Portugal, Greece and Ireland are all struggling to generate enough growth to begin the long task of reducing high public debt burdens and end their reliance on emergency funding, but Finance Minister Michael Noonan warned on Wednesday that Dublin faced major challenges in dodging a second bailout.

"The challenges we face in returning to a position of economic sovereignty remain considerable," Noonan told a parliamentary committee.

Noonan also signaled that France may again demand Ireland raise its corporate tax rate in return for a cut in the cost of Dublin's European emergency loans, despite euro zone finance ministers agreeing on Monday to cut the cost of borrowings from the region's rescue fund.

Dublin has said it will not raise its company tax rate, a cornerstone of the country's industrial policy, and the issue has so far derailed attempts to get cheaper loans from Europe.
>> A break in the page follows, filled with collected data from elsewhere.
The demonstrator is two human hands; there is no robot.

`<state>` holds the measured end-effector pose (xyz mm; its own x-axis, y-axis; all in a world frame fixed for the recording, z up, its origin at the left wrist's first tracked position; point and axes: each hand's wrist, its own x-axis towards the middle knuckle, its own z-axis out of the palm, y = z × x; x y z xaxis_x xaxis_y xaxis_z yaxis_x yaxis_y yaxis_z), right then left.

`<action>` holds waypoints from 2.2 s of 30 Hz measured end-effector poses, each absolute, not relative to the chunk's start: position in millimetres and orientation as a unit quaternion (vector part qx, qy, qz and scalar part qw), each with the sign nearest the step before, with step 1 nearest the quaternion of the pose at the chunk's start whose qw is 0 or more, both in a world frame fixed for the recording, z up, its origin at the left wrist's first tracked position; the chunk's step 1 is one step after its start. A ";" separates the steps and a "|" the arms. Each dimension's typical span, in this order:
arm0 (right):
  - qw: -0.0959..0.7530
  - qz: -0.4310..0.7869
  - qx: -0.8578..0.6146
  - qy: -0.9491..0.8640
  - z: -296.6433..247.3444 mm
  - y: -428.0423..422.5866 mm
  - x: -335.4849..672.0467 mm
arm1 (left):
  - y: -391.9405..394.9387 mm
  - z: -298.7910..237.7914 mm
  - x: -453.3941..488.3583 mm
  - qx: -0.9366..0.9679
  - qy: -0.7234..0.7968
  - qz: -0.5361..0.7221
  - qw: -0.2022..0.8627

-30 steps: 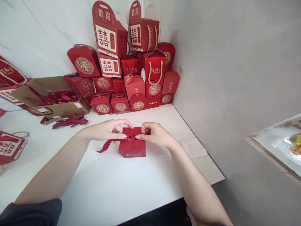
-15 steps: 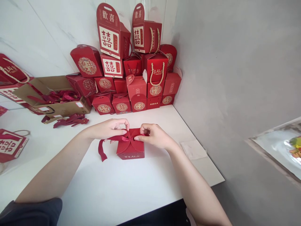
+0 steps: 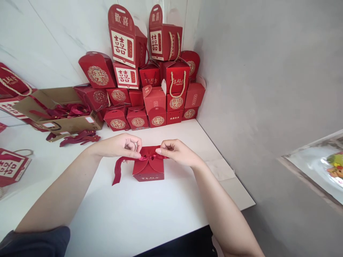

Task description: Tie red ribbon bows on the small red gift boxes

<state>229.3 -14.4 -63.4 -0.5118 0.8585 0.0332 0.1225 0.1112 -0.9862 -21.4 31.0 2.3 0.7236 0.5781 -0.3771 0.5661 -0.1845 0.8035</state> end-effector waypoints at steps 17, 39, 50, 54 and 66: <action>0.280 0.551 -0.374 -0.691 -58.8 -15.0 240.3 | 44.0 0.5 -34.6 0.803 0.349 -0.034 0.482; 0.244 0.580 -0.371 -0.683 -70.7 -3.7 243.2 | 58.1 -5.4 -45.3 0.839 0.188 0.043 0.508; 0.248 0.584 -0.363 -0.682 -72.9 -2.6 239.9 | 46.5 -24.7 -22.1 0.775 0.179 0.111 0.596; 0.251 0.587 -0.365 -0.678 -73.9 -2.6 238.1 | 48.2 -29.8 -20.6 0.770 0.222 0.122 0.586; 0.257 0.577 -0.369 -0.682 -70.8 -4.2 237.5 | 56.8 3.7 -54.3 0.779 0.253 0.002 0.573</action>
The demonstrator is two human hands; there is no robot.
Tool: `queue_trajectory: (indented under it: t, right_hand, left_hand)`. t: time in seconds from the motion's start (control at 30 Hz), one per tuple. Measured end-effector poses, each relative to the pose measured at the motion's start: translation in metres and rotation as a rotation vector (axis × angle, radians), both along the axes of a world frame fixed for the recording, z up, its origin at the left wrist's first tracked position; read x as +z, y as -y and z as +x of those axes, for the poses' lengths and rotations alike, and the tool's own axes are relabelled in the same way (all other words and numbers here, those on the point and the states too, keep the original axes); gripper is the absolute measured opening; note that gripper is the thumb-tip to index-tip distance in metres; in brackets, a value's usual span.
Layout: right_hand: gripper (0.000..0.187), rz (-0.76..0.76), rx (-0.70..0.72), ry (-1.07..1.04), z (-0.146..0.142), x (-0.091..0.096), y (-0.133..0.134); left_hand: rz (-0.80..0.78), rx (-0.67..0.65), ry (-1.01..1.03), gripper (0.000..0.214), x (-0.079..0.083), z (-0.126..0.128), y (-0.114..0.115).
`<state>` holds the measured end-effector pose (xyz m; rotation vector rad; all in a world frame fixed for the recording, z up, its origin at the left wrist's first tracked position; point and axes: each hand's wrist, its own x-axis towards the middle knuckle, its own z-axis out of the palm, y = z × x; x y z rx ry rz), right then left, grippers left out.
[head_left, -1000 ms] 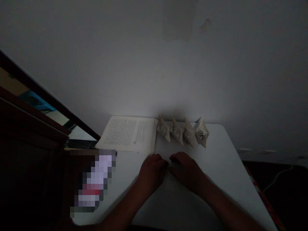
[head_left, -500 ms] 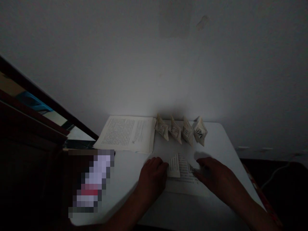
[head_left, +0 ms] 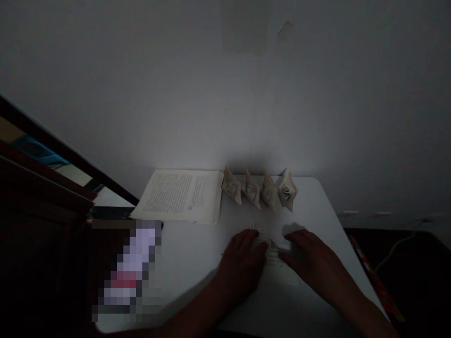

"The details and level need to be worked out though and must be agreed by all euro area member states. It is not clear at this stage if, when the details become available, they will be acceptable to all member states," Noonan said.


Ireland, like Greece before it, had planned on returning to market funding next year as part of last year's bailout from the European Union and International Monetary Fund, but Irish bond yields jumped to record highs on Wednesday, making it less likely Dublin can fund itself affordably on markets.

"The action by Moody's will make it more difficult for Ireland to access the markets next year," Oliver Whelan, director of funding at the National Treasury Management Agency (NTMA), which will lead Ireland's return to markets, told national broadcaster RTE.

Moody's move comes a week after it slashed Portugal to junk status with a similar warning about the need for a second round of rescue funds. It reflects the rating agency's view that any further financial assistance from Brussels will require private investors to share part of the pain, possibly through a debt rollover or swap.

The European Union's executive criticized the downgrade of Ireland on Wednesday, calling it "incomprehensible" and the timing of the announcement "questionable.

Ireland's rating, never before in junk territory, is now at Ba1, one notch below former financial market pariah Colombia and two notches below Brazil. Moody's has also kept a negative outlook, meaning further cuts are likely in the next 12 to 18 months.

Whelan said he thought it was unlikely the private sector would become involved in a second bailout for Ireland.

"The fear which Moody's have is that a second bailout would involve private sector (investors) taking a haircut on their holdings of Irish government debt, we think that is quite unlikely," NTMA's Whelan said.

"We will be saying to people as we continue to implement the EU/IMF is more and more unlikely that that solution would be imposed on us."


European finance ministers have acknowledged for the first time that some form of Greek default may be needed to cut Athens' debts. If that materializes, Ireland's rating could be set for a further round of cuts.

Unlike Greece, Ireland is meeting its bailout targets and Irish officials have felt frustrated at how their efforts have been swept aside by events in Athens. Ireland's debt to GDP ratio is expected to peak at 120 percent in 2013 compared to 157 percent for Greece.

Whelan acknowledged that some investors will be spooked by the downgrade but said he expected Irish bond prices to prove resistant to the move, with Fitch and Standard and Poor's ratings still above junk.

"There will most likely be a knee-jerk reaction but arguably a lot of this was already priced in," Glas Securities said in a note on Wednesday. "Ireland will remain within all the major bond indices which means that index-matched investors will not be forced to sell."

The cost of insuring Irish debt against default rose on Wednesday, with five-year credit default swaps (CDS) rising to 1,015 basis points, up 22 bps on the day.